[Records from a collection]
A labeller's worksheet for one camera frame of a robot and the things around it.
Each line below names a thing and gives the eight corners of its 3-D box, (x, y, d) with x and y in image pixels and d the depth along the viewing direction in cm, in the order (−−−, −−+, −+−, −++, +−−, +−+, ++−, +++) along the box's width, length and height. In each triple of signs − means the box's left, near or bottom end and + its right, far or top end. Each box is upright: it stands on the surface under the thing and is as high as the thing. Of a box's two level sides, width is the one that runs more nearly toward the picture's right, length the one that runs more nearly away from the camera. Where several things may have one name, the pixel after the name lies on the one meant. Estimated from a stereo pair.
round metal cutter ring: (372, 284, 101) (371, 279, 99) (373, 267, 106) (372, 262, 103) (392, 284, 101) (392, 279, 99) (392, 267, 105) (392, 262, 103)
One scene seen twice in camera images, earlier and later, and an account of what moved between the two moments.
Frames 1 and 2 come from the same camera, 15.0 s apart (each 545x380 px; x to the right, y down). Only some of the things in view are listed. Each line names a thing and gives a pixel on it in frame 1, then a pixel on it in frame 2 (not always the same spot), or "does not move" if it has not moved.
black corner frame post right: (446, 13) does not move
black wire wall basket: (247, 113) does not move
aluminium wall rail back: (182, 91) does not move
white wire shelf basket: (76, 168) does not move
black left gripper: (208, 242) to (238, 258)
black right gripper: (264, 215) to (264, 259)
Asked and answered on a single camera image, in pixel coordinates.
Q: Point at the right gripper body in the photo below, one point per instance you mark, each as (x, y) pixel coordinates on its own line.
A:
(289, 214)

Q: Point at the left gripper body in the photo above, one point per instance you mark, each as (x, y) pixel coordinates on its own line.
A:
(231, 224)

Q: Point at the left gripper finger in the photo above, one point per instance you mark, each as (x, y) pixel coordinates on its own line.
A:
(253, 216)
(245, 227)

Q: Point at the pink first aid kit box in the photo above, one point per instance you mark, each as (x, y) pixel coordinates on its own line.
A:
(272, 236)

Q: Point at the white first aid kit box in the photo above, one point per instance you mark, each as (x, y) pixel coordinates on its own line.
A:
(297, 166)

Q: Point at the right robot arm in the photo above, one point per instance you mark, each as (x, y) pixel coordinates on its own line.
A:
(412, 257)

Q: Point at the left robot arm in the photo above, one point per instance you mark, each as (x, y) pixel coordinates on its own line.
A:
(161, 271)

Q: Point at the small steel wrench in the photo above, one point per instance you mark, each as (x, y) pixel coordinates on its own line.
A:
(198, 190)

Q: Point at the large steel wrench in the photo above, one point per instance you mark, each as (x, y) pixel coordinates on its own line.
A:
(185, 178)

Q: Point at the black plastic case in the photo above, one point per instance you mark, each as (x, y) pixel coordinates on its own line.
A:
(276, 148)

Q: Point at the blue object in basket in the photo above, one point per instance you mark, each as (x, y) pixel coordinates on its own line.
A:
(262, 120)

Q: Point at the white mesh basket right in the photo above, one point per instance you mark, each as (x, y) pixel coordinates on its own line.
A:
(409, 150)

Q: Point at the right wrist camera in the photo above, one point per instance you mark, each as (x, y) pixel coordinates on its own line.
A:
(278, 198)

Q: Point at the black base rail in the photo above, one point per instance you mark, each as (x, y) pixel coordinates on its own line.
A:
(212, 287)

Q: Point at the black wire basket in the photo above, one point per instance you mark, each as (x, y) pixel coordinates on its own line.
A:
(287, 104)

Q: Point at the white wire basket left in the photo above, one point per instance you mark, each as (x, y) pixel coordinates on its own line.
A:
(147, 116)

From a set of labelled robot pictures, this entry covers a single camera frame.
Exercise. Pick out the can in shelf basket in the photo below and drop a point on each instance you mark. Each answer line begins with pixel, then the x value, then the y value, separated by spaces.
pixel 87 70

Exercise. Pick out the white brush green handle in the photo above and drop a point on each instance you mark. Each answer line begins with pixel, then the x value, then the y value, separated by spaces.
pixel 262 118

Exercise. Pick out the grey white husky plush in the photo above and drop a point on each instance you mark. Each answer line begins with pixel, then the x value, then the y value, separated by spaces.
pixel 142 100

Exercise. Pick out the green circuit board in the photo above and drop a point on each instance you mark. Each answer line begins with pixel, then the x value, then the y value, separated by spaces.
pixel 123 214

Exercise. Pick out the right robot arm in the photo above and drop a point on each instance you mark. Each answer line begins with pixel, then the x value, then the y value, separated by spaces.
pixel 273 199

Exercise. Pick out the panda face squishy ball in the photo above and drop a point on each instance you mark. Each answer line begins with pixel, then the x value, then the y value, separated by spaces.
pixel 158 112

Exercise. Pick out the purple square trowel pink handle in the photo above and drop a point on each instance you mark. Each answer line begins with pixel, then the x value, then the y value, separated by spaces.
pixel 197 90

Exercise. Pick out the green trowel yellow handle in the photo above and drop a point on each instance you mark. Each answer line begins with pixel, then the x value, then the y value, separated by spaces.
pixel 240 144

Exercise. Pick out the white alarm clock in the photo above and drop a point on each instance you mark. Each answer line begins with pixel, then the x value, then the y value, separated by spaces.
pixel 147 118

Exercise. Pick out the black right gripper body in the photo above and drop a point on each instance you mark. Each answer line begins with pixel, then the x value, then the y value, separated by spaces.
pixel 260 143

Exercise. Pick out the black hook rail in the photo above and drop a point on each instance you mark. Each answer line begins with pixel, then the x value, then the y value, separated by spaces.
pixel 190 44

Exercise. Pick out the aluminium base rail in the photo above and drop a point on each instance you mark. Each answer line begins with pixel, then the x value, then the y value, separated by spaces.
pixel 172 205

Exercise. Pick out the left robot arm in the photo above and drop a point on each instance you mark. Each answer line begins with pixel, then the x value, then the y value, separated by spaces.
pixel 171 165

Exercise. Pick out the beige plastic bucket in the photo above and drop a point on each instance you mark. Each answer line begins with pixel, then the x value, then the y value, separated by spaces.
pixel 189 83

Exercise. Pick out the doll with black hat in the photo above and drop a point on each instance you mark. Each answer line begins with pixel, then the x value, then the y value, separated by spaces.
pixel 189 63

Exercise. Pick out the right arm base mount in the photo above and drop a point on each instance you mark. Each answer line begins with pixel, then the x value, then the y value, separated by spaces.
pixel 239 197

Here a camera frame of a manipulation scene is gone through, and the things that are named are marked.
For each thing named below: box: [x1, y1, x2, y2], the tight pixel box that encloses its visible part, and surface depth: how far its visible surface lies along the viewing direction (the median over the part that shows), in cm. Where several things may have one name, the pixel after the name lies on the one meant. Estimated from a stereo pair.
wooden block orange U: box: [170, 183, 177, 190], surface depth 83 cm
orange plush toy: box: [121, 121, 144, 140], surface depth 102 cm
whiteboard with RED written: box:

WHAT YOU SHOULD DO:
Where does the word "named" appear in the records? Copy every line that holds it.

FINISHED TASK:
Here a camera frame of a manipulation scene is gone through, and the things that are named are marked.
For each thing named below: box: [x1, y1, x2, y2], the tight pixel box that encloses its visible part, and surface depth: how far its visible surface lies along the viewing direction (the median over the part that shows), in cm. Where several things may have one name, the pixel after the name lies on the one meant. Estimated from a stereo pair.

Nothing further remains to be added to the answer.